Was it murder or suicide, in Mrs. White Hart by Elliot F. Sweeney. London PI Kasper was recommended, in a manner of speaking, for the investigation by a dead, dotty homeless woman. The PI goes deep undercover, disguising himself as a homeless alcoholic. This is not too much of a stretch for the deeply troubled man. Kasper endangers himself in the pursuit of the facts. This is a moody, bleak, vividly related tale.
Storage, by Dan Crawford, is by contrast light and humorous. The brief, amusing tale is set in a museum storage vault. There is a pleasant twist at the end.
When I began reading Fruiting Bodies, by Jane Pendjiky, mushrooms and a disgruntled wife figured prominently. I knew exactly where this was going. I was wrong. The story is beautifully written. And the unexpected ending was set up perfectly.

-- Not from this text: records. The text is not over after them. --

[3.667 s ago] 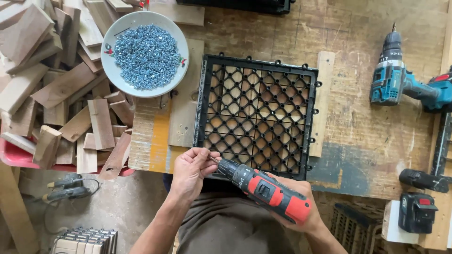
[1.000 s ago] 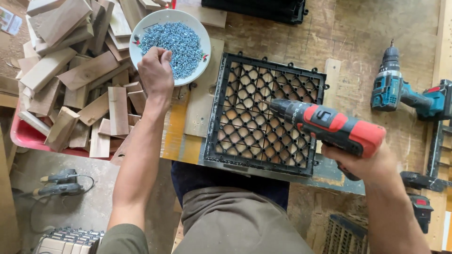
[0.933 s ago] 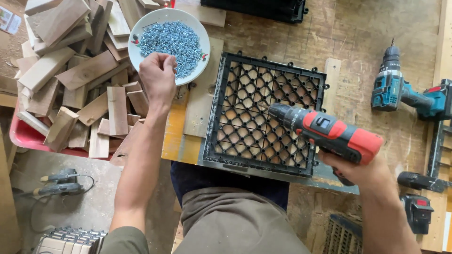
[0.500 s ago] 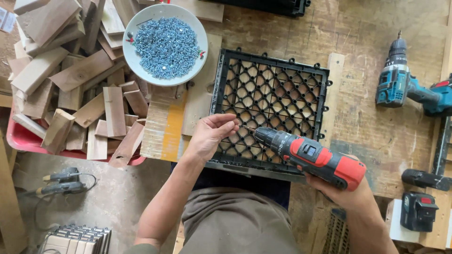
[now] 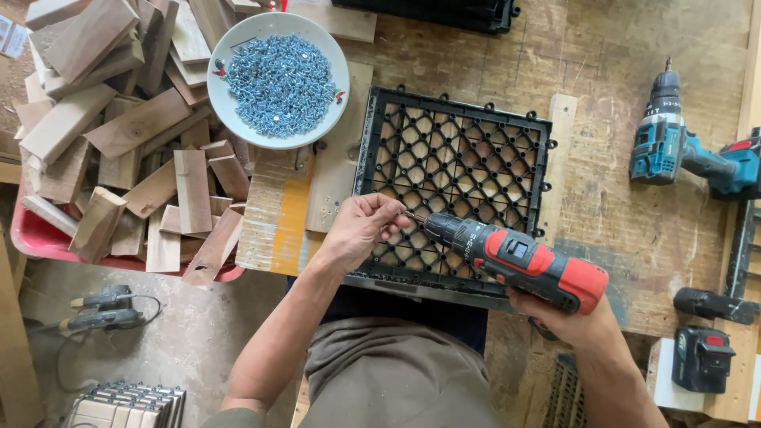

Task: Assembling a wooden floor tile by placing slats into a plastic grid and fastening them with screws using a power drill.

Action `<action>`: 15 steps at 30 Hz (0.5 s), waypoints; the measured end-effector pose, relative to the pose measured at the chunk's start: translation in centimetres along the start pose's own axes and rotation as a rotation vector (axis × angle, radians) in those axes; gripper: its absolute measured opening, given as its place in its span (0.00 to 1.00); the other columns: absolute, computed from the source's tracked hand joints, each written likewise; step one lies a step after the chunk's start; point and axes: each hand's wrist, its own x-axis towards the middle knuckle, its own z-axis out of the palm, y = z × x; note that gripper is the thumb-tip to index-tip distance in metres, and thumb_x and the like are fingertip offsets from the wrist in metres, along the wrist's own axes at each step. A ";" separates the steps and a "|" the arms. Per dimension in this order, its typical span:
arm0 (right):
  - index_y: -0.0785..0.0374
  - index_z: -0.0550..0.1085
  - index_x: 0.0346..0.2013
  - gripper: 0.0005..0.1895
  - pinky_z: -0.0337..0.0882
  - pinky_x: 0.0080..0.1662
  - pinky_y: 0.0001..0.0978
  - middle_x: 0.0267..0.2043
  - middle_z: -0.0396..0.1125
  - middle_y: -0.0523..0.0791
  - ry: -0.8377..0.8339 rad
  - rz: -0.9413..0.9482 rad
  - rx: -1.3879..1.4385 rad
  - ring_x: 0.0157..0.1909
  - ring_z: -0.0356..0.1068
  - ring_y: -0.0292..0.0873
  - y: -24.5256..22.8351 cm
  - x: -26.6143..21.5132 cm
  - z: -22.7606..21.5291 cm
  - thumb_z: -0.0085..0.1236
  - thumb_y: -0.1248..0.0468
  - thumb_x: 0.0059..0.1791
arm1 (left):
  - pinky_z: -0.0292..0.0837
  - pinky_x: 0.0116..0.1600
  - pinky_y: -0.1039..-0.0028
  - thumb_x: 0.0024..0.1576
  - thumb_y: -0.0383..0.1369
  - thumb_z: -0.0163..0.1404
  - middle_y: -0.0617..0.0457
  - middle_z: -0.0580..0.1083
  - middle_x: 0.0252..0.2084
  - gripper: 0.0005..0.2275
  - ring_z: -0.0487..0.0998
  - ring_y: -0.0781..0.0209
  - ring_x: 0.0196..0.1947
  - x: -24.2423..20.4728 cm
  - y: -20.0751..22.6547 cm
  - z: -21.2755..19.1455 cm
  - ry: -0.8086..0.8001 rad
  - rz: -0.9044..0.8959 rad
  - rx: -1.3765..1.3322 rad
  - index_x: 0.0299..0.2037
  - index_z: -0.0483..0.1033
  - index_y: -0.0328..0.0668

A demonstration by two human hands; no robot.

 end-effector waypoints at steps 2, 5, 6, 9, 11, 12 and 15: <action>0.60 0.84 0.31 0.12 0.74 0.20 0.29 0.16 0.75 0.47 0.001 -0.010 -0.010 0.13 0.72 0.36 0.8 -0.6 0.0 0.71 0.69 0.33 | 0.73 0.24 0.90 0.61 0.29 0.56 0.40 0.81 0.27 0.07 0.79 0.70 0.21 0.2 -0.6 0.0 0.000 -0.008 -0.007 0.38 0.79 0.28; 0.61 0.85 0.32 0.14 0.74 0.21 0.32 0.18 0.76 0.48 0.004 -0.034 -0.020 0.15 0.73 0.37 2.4 -0.8 0.0 0.72 0.69 0.32 | 0.71 0.24 0.90 0.62 0.29 0.55 0.41 0.81 0.26 0.07 0.78 0.71 0.21 0.4 -0.9 0.0 -0.001 -0.015 -0.012 0.38 0.79 0.29; 0.61 0.84 0.33 0.15 0.74 0.21 0.33 0.19 0.76 0.48 0.012 -0.043 -0.024 0.16 0.74 0.38 3.0 -0.9 0.0 0.74 0.68 0.32 | 0.70 0.24 0.90 0.62 0.29 0.55 0.41 0.80 0.26 0.07 0.78 0.71 0.20 0.4 -1.1 0.1 -0.006 -0.021 -0.010 0.37 0.79 0.29; 0.60 0.84 0.32 0.13 0.75 0.21 0.31 0.19 0.77 0.48 -0.029 -0.005 -0.010 0.14 0.73 0.37 2.9 -0.3 -0.3 0.71 0.71 0.33 | 0.68 0.23 0.90 0.62 0.30 0.55 0.41 0.80 0.25 0.08 0.76 0.72 0.20 0.3 -0.8 0.3 -0.008 -0.054 0.019 0.37 0.79 0.30; 0.61 0.84 0.30 0.12 0.74 0.22 0.32 0.18 0.75 0.48 -0.068 -0.007 -0.051 0.15 0.72 0.37 3.4 -0.1 -1.2 0.70 0.71 0.32 | 0.68 0.23 0.91 0.62 0.30 0.55 0.41 0.80 0.25 0.08 0.76 0.73 0.19 -0.1 -0.2 0.6 -0.005 -0.077 0.080 0.38 0.79 0.30; 0.61 0.84 0.28 0.11 0.72 0.22 0.34 0.17 0.74 0.47 -0.098 -0.014 -0.095 0.17 0.70 0.38 3.6 0.1 -1.7 0.70 0.72 0.32 | 0.67 0.22 0.91 0.61 0.30 0.55 0.41 0.80 0.24 0.08 0.75 0.73 0.18 -0.1 0.2 0.8 -0.011 -0.096 0.146 0.38 0.79 0.30; 0.61 0.83 0.25 0.09 0.71 0.24 0.33 0.16 0.73 0.47 -0.140 0.023 -0.195 0.17 0.68 0.37 1.3 1.0 -2.8 0.71 0.71 0.31 | 0.66 0.20 0.87 0.62 0.37 0.55 0.39 0.80 0.24 0.16 0.73 0.73 0.17 -1.4 3.5 1.8 -0.007 -0.100 0.310 0.46 0.77 0.26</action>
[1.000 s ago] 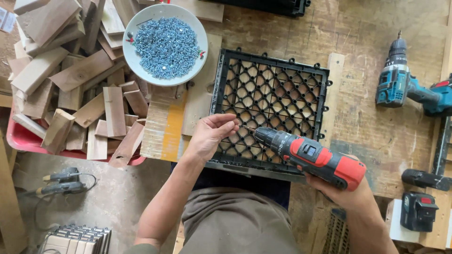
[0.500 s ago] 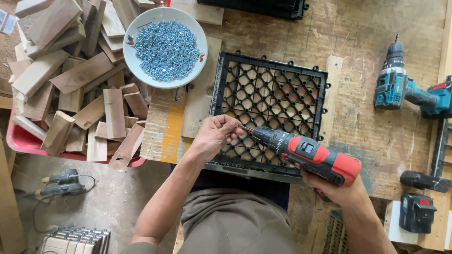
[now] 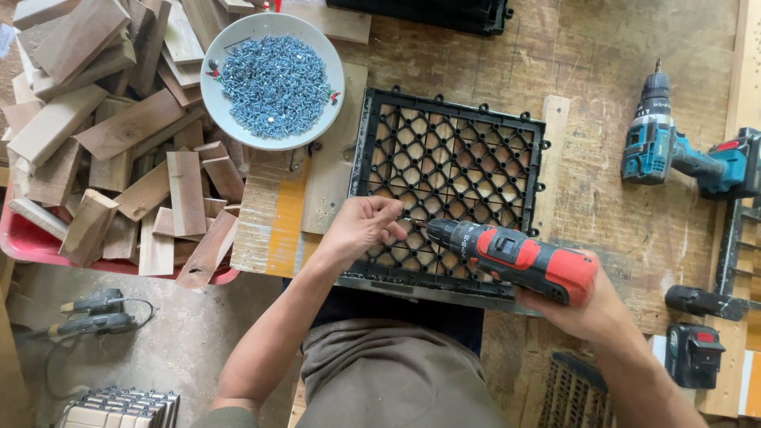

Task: Assembling a wooden floor tile by placing slats into a plastic grid and fastening them with screws using a power drill.

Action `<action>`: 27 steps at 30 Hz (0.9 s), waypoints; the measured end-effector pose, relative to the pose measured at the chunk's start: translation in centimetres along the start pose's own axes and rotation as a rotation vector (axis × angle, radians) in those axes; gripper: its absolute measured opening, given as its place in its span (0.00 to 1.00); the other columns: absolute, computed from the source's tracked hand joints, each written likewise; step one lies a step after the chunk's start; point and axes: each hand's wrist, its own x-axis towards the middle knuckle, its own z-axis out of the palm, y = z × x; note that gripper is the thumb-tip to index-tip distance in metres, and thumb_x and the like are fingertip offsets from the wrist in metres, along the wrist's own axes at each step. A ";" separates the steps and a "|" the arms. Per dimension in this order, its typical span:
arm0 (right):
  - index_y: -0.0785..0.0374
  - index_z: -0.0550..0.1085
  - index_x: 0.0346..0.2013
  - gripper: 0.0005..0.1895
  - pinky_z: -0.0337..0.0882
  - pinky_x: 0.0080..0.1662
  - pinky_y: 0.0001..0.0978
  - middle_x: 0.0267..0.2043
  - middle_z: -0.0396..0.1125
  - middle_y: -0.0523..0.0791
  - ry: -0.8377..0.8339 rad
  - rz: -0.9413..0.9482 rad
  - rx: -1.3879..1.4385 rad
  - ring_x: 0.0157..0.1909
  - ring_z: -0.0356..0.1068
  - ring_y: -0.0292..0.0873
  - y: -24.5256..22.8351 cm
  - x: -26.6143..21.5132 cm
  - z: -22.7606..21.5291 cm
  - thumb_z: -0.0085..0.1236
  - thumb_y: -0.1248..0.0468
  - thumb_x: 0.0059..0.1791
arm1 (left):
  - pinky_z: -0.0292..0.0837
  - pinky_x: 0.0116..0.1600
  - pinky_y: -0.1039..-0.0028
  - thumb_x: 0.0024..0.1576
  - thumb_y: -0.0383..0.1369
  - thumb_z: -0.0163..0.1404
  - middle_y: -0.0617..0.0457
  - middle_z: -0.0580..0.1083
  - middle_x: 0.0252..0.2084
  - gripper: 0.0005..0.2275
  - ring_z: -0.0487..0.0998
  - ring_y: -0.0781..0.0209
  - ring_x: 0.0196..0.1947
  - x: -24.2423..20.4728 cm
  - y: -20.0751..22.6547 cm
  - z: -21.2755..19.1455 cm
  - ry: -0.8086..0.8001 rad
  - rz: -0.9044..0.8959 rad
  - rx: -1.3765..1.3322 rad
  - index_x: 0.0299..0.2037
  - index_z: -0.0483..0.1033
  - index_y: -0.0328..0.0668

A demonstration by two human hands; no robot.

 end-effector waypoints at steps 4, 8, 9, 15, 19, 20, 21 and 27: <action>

The cover story for this issue is Call It Sad, Call It Funny, by Christopher Latragna. When Henry’s lady friend and fellow gambler asks him to help her out of a tricky situation, he travels around Saint Louis in 1955 in a cab, seeking clues to a murder. I particularly enjoyed the cab driver character, Vincent, who becomes essential to unraveling the mystery.
Sharon Jarvis created a likeable female curmudgeon in Who Killed What’s Her Name? The retired lawyer with a bad memory for names is pulled in for questioning concerning a murder. Fortunately, Ms. Korbin stored all her old files. Will that be enough to save her from being accused of killing a former client’s wife?
I’m only a third of the way through this entertaining issue. I look forward to reading more stories guaranteed to take my mind off real world issues.